Start of STORED DATA

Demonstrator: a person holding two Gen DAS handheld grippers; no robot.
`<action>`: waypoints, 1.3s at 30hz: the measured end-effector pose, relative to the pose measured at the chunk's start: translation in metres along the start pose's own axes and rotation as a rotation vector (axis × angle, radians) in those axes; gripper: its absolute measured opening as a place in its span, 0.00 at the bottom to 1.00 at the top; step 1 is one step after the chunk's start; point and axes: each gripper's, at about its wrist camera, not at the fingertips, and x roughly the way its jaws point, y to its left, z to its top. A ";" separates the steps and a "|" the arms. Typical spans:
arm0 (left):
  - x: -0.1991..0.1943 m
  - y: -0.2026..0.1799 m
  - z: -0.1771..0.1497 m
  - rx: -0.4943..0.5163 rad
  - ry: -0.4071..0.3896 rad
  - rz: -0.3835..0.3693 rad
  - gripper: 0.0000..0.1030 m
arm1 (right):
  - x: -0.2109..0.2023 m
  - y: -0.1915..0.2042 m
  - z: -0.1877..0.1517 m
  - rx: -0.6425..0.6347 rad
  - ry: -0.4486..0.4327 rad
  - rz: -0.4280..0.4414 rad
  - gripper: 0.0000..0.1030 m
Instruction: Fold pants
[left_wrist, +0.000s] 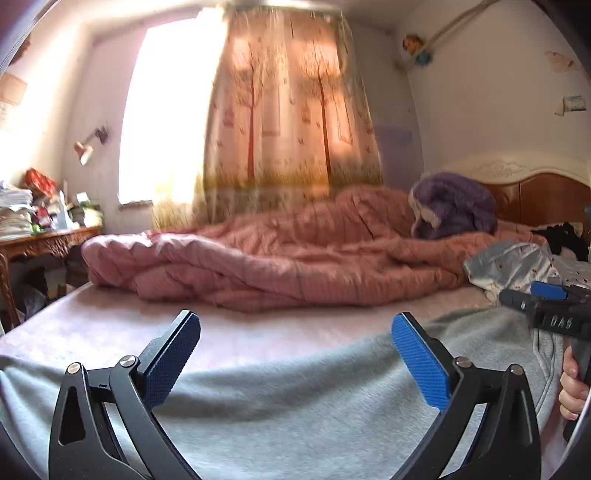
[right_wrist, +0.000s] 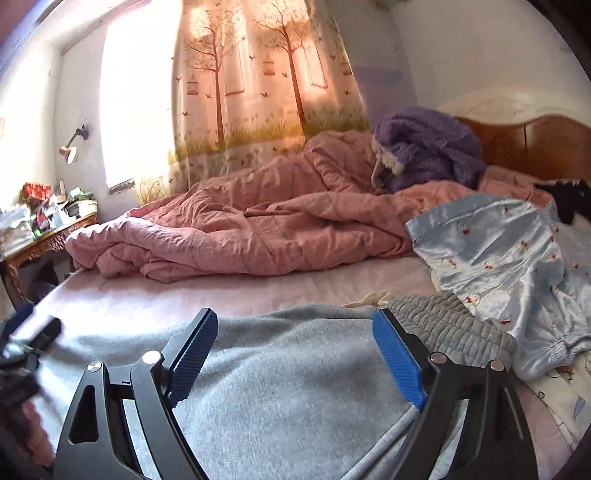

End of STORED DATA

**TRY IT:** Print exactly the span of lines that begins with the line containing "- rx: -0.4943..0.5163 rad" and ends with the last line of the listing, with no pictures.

**ANSWER TO THIS TASK:**
  - rx: -0.4943..0.5163 rad
  - ry: -0.4071..0.3896 rad
  - rz: -0.3835..0.3693 rad
  - gripper: 0.0000..0.1030 m
arm1 (right):
  - x: -0.2109..0.2023 m
  - y: -0.1915..0.2042 m
  - z: -0.1877..0.1517 m
  - rx: -0.6425..0.6347 rad
  - ry: -0.4486..0.4327 rad
  - rz: -0.4280..0.4414 rad
  - gripper: 0.0000..0.1030 m
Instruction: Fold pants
[left_wrist, +0.000s] 
[right_wrist, +0.000s] 

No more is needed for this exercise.